The Anlan Bridge was constructed in 1803, during the reign of Qing Emperor Jiaqing (1760–1820), replacing two earlier bridges. The construction was led by He Xiande and his wife. However, local officials misappropriated the funds earmarked for the bridge’s construction, and when He Xiande reported this, he was killed. People rose up and asked He’s wife to direct the construction of the bridge. When it was finished, the bridge was named Anlan, meaning “couple.” The bridge was replaced in 1975 by a steel and concrete structure, but the Couple’s Bridge stood in its earlier form for 172 years.
Prince Roy
Why care if you drunkenly spill your wine?
“What’s poured on the table drenches the world!”

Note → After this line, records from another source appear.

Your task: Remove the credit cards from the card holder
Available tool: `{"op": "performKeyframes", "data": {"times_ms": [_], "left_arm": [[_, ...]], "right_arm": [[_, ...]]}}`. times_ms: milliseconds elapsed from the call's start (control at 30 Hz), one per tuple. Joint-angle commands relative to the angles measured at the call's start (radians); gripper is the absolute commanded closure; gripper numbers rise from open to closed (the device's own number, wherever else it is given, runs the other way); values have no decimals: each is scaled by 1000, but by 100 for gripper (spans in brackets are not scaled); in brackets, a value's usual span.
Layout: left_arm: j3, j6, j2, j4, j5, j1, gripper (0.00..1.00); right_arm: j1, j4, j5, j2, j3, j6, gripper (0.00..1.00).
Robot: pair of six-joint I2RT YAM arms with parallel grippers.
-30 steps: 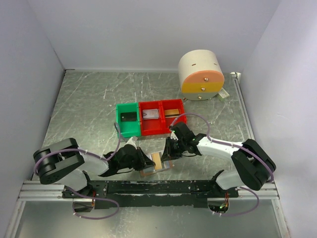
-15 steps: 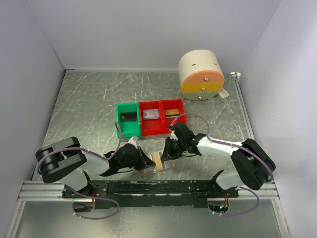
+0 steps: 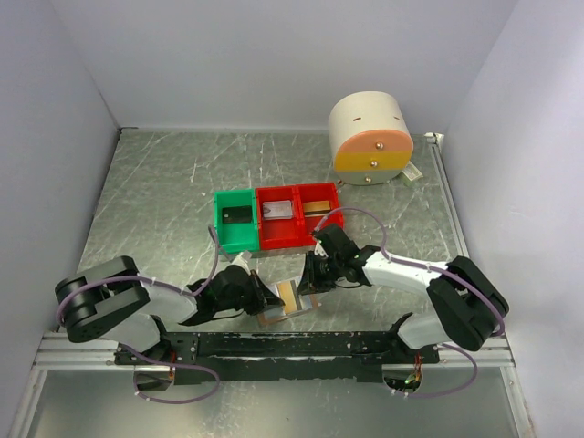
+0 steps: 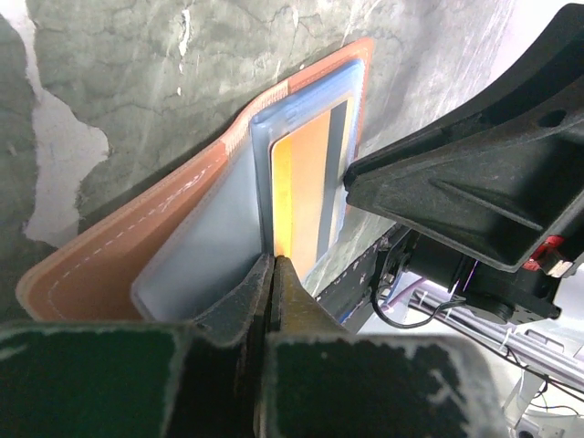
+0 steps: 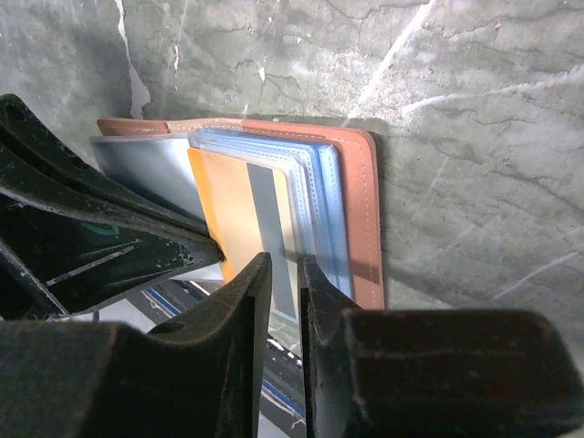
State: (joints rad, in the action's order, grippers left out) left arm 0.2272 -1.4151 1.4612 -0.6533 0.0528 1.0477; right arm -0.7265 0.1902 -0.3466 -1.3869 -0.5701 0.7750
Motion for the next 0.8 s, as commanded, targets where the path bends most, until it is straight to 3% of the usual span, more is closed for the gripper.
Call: {"op": "performKeyframes", "data": {"times_ms": [0,400,567,767], "left_arm": [[-3,5,-34,76,-26,-5,93],[1,12,-98,184,-47,-4,93],[10,16,-105,201,-48,-5,93],[22,23,-100,194,-45,-5,93]], "right_arm": [[3,57,76,-23,28,-19,81],[2,61,74,-21,12,-22,81],[3,49,82,66,-9,-16,81],[-2,-35,-35,79,-27,-6,79]]}}
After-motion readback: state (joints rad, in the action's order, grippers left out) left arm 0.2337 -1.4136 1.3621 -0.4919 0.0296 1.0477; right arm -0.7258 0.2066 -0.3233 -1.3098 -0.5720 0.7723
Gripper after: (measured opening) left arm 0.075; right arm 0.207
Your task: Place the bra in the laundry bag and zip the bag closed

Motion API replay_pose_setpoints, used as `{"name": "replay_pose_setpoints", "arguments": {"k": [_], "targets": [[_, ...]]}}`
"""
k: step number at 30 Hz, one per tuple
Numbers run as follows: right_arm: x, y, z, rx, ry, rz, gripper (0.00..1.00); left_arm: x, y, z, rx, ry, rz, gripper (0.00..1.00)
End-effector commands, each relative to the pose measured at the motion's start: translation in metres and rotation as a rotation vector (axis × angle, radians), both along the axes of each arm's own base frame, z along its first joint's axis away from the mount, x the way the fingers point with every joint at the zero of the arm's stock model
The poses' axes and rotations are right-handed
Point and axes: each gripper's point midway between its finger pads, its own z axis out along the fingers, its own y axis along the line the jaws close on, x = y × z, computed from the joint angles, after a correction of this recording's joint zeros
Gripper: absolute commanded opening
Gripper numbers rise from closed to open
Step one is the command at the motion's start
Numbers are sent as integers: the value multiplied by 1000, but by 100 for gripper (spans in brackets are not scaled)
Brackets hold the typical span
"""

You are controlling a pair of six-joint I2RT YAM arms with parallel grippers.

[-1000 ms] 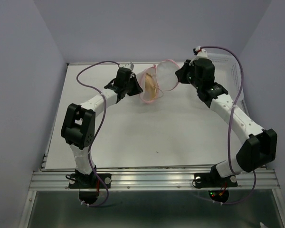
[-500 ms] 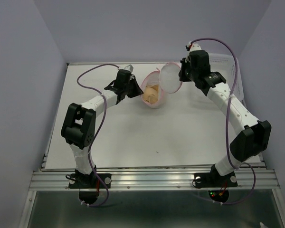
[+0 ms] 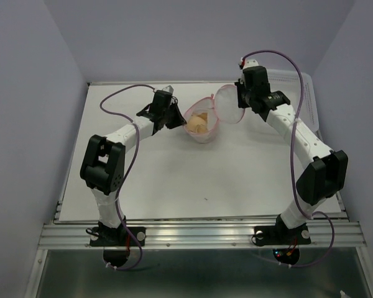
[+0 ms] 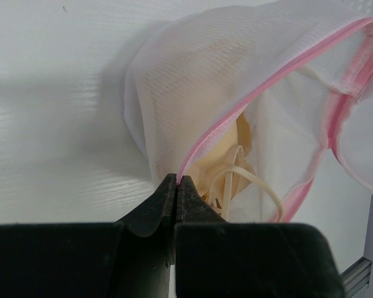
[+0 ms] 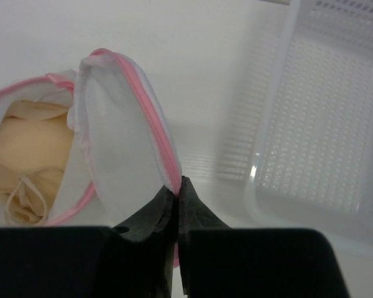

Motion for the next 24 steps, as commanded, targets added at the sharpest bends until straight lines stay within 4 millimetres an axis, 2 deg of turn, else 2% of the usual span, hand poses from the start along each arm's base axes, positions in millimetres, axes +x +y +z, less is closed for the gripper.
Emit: {"name": "replay_pose_setpoints", "arguments": {"k": [1, 5, 6, 12, 13, 17, 18, 23, 24], "targets": [[13, -5, 47, -116, -151, 75, 6, 15, -12, 40, -55, -85, -8, 0], [17, 3, 53, -196, -168, 134, 6, 18, -19, 46, -71, -93, -19, 0], [17, 7, 56, -205, -178, 145, 6, 18, -21, 42, -70, -84, -26, 0], [6, 46, 66, -256, -228, 262, 8, 19, -33, 35, -96, -60, -31, 0], [0, 59, 62, -276, -223, 290, 8, 19, -35, 35, -103, -64, -33, 0], [-9, 80, 46, -379, -204, 319, 11, 20, -39, 34, -124, -63, -32, 0], [-13, 92, 44, -383, -205, 324, 11, 17, -39, 30, -122, -54, -33, 0], [-12, 114, 31, -418, -192, 289, 13, 13, -39, 26, -151, -43, -23, 0], [-14, 123, 30, -393, -193, 296, 16, 12, -40, 25, -161, -43, -22, 0]]}}
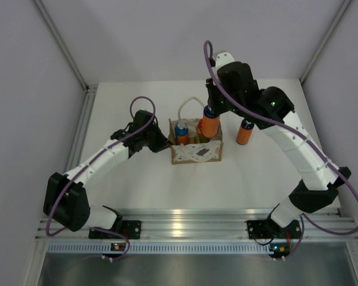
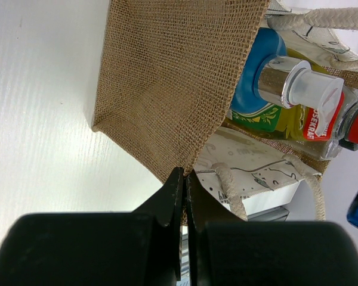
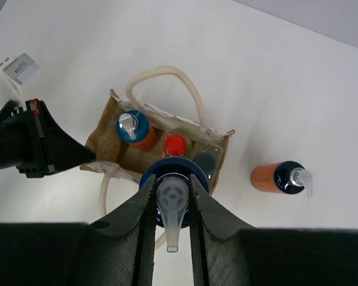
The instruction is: Take the personal care products out of the canvas bag
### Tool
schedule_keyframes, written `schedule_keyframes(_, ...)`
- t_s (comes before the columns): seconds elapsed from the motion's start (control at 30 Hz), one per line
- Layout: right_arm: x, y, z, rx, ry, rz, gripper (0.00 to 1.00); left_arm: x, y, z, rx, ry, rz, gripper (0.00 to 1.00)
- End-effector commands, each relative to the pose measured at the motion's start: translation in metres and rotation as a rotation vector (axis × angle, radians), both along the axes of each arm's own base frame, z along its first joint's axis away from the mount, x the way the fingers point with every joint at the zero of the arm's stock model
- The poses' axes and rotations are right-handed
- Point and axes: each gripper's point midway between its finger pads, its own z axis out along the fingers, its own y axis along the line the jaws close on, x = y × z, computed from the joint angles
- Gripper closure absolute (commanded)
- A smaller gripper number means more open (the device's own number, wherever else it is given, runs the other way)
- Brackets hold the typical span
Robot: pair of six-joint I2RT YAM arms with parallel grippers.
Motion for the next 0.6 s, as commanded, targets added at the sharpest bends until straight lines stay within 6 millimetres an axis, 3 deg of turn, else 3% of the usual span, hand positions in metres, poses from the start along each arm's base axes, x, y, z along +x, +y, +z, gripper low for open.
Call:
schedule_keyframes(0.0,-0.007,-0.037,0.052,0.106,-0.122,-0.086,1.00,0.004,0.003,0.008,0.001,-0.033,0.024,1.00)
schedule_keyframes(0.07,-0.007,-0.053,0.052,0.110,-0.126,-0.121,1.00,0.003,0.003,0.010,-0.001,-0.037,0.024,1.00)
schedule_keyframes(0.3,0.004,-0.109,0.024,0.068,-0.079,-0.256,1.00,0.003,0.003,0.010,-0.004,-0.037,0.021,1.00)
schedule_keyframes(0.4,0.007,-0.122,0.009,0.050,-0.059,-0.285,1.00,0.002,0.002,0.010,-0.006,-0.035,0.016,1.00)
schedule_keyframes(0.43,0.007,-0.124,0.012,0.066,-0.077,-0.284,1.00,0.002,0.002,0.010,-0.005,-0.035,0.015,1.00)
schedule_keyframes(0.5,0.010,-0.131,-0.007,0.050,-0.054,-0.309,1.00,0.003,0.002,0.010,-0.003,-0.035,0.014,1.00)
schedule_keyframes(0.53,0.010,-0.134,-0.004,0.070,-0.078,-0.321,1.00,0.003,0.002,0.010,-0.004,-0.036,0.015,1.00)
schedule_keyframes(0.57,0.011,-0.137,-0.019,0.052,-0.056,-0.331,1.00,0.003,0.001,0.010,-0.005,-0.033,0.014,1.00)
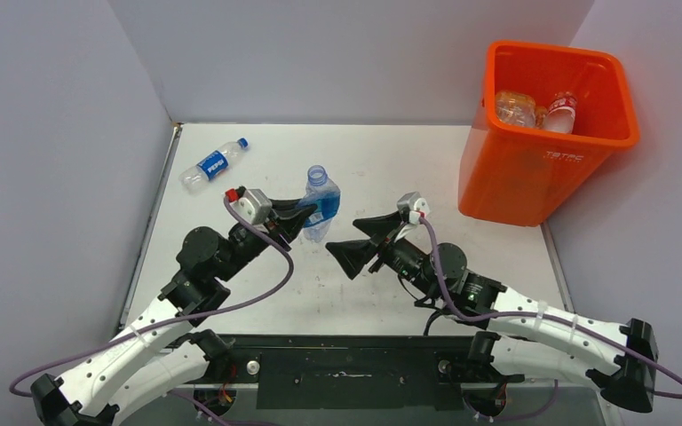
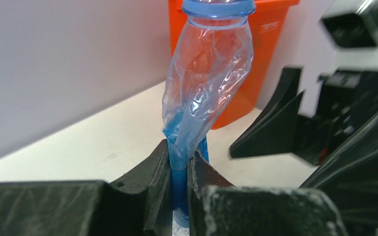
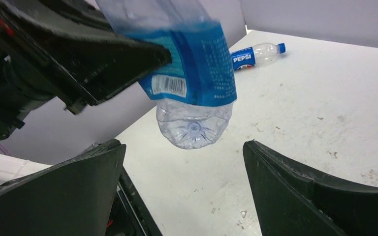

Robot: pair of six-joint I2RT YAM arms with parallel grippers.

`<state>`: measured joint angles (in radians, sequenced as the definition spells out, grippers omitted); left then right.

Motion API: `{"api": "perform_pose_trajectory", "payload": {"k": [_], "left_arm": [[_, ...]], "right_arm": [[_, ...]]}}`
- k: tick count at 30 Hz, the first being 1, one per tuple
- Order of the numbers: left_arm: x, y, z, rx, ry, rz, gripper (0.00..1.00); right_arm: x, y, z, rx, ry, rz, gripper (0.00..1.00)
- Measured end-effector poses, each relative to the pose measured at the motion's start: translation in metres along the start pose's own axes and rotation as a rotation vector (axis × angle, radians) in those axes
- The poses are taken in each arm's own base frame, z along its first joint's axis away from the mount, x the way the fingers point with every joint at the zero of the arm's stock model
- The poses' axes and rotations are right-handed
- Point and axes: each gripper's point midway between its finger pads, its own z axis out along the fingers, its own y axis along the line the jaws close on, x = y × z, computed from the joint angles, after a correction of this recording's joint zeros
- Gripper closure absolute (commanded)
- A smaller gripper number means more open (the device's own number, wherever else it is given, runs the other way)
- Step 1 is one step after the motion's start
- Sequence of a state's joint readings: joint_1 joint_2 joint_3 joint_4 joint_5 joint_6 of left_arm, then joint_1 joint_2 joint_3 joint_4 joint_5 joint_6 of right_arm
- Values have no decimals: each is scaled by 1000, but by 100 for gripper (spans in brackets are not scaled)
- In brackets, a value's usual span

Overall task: Put the plastic bottles in the bin
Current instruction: Pick up the plastic bottle at the center of the board, then place the plastic bottle in the trash bin.

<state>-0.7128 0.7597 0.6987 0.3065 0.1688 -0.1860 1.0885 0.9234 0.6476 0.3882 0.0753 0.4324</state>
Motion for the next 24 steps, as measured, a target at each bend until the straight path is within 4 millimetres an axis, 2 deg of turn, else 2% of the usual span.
{"api": "perform_pose_trajectory", "payload": {"k": [4,9,12,14,18,24], "left_arm": [[5,15,-5,-73,33,204,100],[13,40,-8,-173,88,368,100],[13,46,-12,-208,89,414,100],[16,50,-18,-228,76,427,100],[31,53,-28,-238,81,432,100],[39,53,-28,-234,91,415,100]], "right_arm": [[-36,4,-11,31,-27,-29,7],[-95,12,-22,70,-94,-59,9],[-121,15,-20,101,-119,-72,12],[-130,13,-15,134,-128,-84,13],[-128,6,3,191,-112,-110,13],[-82,-2,43,216,4,-152,15]]}}
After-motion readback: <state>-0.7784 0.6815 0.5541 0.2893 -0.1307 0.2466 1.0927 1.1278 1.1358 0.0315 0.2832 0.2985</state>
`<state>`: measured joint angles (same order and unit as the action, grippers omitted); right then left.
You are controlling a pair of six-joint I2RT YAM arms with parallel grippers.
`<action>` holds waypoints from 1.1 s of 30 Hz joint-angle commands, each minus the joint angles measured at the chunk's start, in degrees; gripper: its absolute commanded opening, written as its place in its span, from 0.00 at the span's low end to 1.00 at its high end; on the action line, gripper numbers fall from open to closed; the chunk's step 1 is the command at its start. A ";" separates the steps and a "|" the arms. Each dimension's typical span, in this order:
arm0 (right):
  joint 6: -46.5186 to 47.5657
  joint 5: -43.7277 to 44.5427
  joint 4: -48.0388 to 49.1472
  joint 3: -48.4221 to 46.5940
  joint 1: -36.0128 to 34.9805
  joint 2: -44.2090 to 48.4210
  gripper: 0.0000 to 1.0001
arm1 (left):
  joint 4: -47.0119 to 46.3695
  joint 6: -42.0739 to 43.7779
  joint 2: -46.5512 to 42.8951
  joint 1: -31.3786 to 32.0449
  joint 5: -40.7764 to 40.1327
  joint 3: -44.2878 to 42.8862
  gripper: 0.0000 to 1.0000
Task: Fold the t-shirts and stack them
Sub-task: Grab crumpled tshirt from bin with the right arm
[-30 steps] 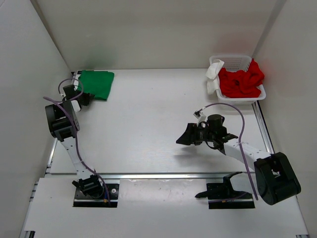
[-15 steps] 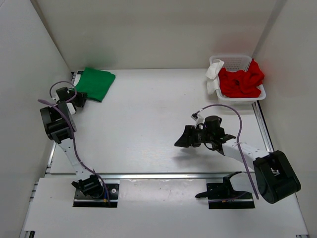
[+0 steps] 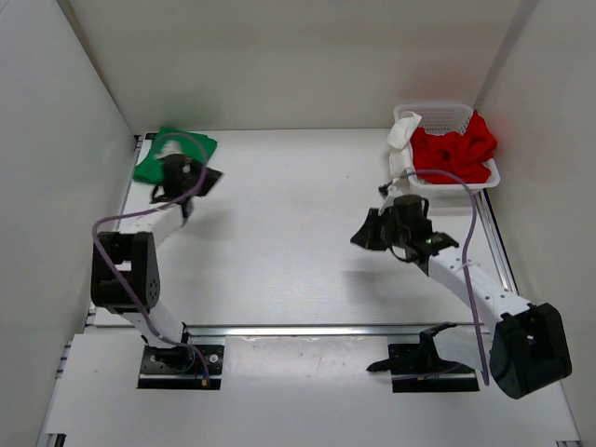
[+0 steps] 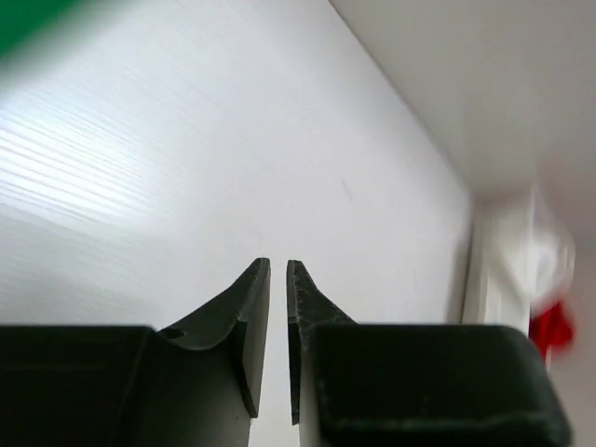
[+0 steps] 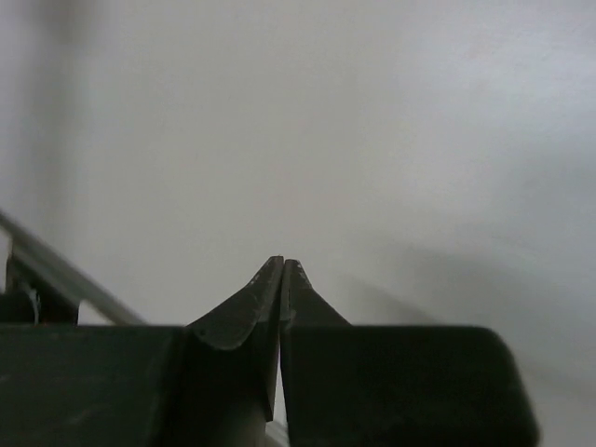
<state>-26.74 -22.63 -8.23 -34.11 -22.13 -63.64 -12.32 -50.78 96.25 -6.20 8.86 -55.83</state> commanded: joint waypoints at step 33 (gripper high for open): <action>19.09 21.75 -16.65 -77.59 35.31 -60.89 0.58 | -1.22 18.00 -20.13 51.64 2.82 25.78 0.36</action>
<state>-11.11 -2.09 -23.86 -108.14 15.09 -122.83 -10.33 -32.45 76.66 45.84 10.11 -29.23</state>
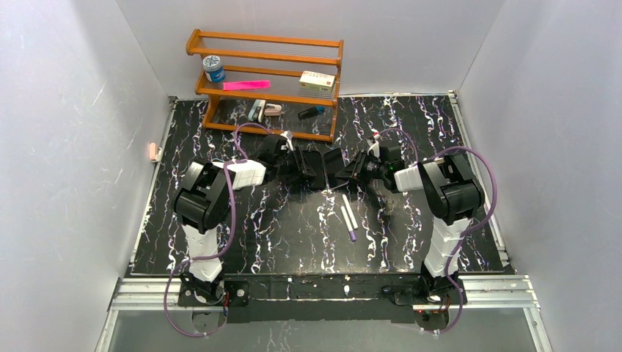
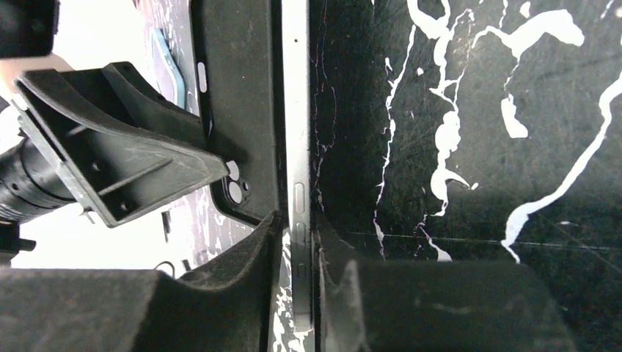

That’s an old drinker’s expression. You might say it’s merely a means of consolation, but within it is the assumption that what goes on in us also moves the world.
Most of the time, we say that human beings must learn to sublimate themselves to nature and to heaven. We speak philosophically of how we must follow Tao.
However, Tao also follows us. It’s a difficult and subtle point. After all, we are part of Tao too. If we say we are not, it’s a huge philosophical mistake. Speaking as though we are outside of Tao would be to separate ourselves from it, and if there’s any definite mistake, it’s alienation. So we are part of Tao. Therefore, what we do and think is also Tao.
There is a line in Li Bai’s poem “Singing on the River” that captures this attitude. “Inspired! Intoxicated, my moving brush shakes the Five Sacred Mountains.” The emperors believed that the world would fall apart without devotion; Li Bai declares that his will could move mountains.
Perhaps that’s why these poets loved wine so much: they sought to release themselves from the constraints of conventions, and with their power so unleashed, they could accomplish great things. So if alienation is the primary sin, here’s the second one: to be squeezed by conformity and convention. Taoism is the antithesis of Confucianism, and wine is the symbol for Taoism’s wilder side. We are Tao and we want to remove all that interferes with that.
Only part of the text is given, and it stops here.